Self-Supervised Person Detection in 2D Range Data using a Calibrated Camera
This method addresses the problem of limited annotated datasets for training 2D LiDAR-based person detectors, which is a significant challenge for robotics applications requiring robust person detection.
This paper proposes a method to automatically generate training labels for 2D LiDAR-based person detectors using bounding boxes from an image-based detector on a calibrated camera. Experiments on the JackRabbot dataset show that self-supervised detectors trained with these pseudo-labels outperform those trained on different datasets, achieving performance close to manually annotated detectors.

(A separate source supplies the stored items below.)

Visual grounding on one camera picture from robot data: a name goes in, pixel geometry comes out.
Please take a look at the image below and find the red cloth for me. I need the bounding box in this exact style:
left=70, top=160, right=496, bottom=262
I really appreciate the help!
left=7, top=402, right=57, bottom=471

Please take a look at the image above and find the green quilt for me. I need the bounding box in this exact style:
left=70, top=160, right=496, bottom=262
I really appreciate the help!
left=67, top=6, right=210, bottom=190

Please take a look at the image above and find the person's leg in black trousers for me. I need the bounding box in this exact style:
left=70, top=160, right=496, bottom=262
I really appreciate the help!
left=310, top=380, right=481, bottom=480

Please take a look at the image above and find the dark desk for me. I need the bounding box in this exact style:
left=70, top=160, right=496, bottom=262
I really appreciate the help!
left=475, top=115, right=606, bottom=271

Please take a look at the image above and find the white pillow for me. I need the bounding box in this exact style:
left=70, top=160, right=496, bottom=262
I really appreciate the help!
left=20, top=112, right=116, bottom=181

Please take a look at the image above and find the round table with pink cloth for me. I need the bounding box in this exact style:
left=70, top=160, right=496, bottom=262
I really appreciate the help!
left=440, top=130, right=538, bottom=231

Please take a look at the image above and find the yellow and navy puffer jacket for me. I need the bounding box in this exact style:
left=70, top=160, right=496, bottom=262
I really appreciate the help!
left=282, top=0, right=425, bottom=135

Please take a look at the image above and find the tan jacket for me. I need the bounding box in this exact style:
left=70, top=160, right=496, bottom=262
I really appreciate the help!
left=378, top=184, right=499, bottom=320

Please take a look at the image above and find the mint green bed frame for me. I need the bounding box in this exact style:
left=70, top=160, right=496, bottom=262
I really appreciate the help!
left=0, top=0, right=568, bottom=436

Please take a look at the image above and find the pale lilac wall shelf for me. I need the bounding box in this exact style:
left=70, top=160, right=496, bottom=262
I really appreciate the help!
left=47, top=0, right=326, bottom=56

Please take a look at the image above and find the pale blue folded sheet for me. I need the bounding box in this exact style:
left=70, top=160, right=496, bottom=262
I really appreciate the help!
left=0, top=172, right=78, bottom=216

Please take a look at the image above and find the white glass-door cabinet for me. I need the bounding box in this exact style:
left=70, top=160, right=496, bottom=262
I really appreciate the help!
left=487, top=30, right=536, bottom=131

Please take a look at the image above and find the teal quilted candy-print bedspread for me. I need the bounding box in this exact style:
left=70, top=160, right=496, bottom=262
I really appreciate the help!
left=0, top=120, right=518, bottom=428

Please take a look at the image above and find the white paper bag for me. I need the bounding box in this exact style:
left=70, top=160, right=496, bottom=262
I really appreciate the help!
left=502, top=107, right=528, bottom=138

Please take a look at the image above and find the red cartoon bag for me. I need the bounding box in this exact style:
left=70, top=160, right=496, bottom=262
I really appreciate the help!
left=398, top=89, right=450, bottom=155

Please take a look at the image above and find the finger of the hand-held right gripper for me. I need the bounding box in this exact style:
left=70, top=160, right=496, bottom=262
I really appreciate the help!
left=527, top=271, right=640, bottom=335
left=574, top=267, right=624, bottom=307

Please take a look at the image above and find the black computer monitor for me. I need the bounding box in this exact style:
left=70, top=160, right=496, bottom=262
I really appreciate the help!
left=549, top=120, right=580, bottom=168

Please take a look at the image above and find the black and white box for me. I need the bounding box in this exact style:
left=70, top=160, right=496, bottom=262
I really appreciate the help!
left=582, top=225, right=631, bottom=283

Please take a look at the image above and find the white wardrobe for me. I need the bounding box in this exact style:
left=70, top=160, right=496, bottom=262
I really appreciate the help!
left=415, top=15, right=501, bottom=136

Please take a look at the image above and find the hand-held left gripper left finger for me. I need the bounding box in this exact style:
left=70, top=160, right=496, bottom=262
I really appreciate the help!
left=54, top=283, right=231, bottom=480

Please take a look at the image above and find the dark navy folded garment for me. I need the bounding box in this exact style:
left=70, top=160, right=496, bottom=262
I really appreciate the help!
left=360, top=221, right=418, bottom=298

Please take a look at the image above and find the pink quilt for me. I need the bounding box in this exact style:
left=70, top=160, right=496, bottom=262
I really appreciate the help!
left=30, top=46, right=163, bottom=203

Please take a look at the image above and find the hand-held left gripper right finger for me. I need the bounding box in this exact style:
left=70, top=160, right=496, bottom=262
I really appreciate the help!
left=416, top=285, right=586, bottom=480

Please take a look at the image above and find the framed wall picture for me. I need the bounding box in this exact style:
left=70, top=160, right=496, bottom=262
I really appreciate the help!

Deep learning is the essential building block of state-of-the-art person detectors in 2D range data. However, only a few annotated datasets are available for training and testing these deep networks, potentially limiting their performance when deployed in new environments or with different LiDAR models. We propose a method, which uses bounding boxes from an image-based detector (e.g. Faster R-CNN) on a calibrated camera to automatically generate training labels (called pseudo-labels) for 2D LiDAR-based person detectors. Through experiments on the JackRabbot dataset with two detector models, DROW3 and DR-SPAAM, we show that self-supervised detectors, trained or fine-tuned with pseudo-labels, outperform detectors trained only on a different dataset. Combined with robust training techniques, the self-supervised detectors reach a performance close to the ones trained using manual annotations of the target dataset. Our method is an effective way to improve person detectors during deployment without any additional labeling effort, and we release our source code to support relevant robotic applications.